The Adina of Salvo was a good foil to the playful Nemorino of Espiritu who carved a real funny drunken moment with superb acting in the “L’elisir d’amore” duet.

But nothing beats the finale Romeo et Juliette duet of Quintin and Espiritu. Visually, the two looked the parts and when they sang, the vocal rapport was even more truly ephemeral.

For another, their acting stood out.

Over and above anything else, they have a gem of a collaborative artist in Paguirigan.

Espiritu’s one of only two solo numbers was Che gelida manina from La Boheme.

You could see from the attention of the audience that they were listening to a voice of great import. Never mind that the aria was inspired byFrenchman Henri Murger’s stories in the mid-19th century and with a description of their first meeting as follows: “But what contributed above all to make Rodolfo madly in love with Mademoiselle Mimi were her hands, which in spite of household cares, she managed to keep as white as those of the Goddess of Idleness.”

Over the years of singing Boheme in various countries, Espiritu has made the aria his own. The tessitura always has a natural sheen and of that much feared high notes, he simply breezed through them like a virtual walk in the park and with all the overpowering emotion not waiveringa bit.Deafening applause and screams of Bis! followed.

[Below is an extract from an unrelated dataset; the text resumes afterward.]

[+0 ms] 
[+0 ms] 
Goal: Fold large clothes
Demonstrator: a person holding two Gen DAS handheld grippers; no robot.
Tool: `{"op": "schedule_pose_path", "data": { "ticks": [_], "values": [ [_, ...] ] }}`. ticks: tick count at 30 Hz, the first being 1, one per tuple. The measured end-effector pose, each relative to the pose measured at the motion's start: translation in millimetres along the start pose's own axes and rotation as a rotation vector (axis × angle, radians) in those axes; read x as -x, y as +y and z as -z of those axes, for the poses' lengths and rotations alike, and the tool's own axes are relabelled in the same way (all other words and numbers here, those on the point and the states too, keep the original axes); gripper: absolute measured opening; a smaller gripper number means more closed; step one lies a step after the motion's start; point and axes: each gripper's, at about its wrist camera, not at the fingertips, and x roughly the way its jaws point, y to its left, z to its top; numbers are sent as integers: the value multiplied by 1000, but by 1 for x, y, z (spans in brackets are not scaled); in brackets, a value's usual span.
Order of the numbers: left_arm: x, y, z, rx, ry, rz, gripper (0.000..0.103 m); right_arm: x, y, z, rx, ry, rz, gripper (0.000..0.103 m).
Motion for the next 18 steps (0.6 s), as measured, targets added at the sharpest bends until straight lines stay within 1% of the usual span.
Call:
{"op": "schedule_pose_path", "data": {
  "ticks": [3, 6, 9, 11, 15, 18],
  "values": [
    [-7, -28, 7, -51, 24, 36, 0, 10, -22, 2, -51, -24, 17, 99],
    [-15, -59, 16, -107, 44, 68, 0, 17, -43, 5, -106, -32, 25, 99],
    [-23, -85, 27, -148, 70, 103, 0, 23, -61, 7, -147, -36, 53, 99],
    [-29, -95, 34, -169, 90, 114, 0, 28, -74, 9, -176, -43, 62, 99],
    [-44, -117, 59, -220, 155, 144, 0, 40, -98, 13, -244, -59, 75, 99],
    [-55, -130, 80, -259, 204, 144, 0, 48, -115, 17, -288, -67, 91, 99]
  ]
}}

Like what opera convert and Espiritu fan Benette Santiago posted on FB, it takes so little to appreciate music. She wrote, “With opera you just let the music wash over you and take you away from where you were — from the humdrum of days when you operate on auto-pilot to scenes of pining for a Romeo.”

Before the performance. From left Arthur Espiritu, Myramae Meneses, Angel Nacino of MCO Foundation, Cristina Espiritu, and Stefanie Quintin.

The concert was a fundraising event of the MCO Foundation which has logged 34 years in the local concert scene.

If the MCO board of trustees could learn anything from this event, it is the realization that talents abound but it takes more than passion to undertake a program to support the artists. “If there is a will,” Espiritu said,” there is a way.”

It was a coincidence that the cell phone of one trustee rang in the middle of an aria.

A fitting reminder that support for the arts should be real and encompassing, not some kind of ego trip for credit-obsessed patron of the arts.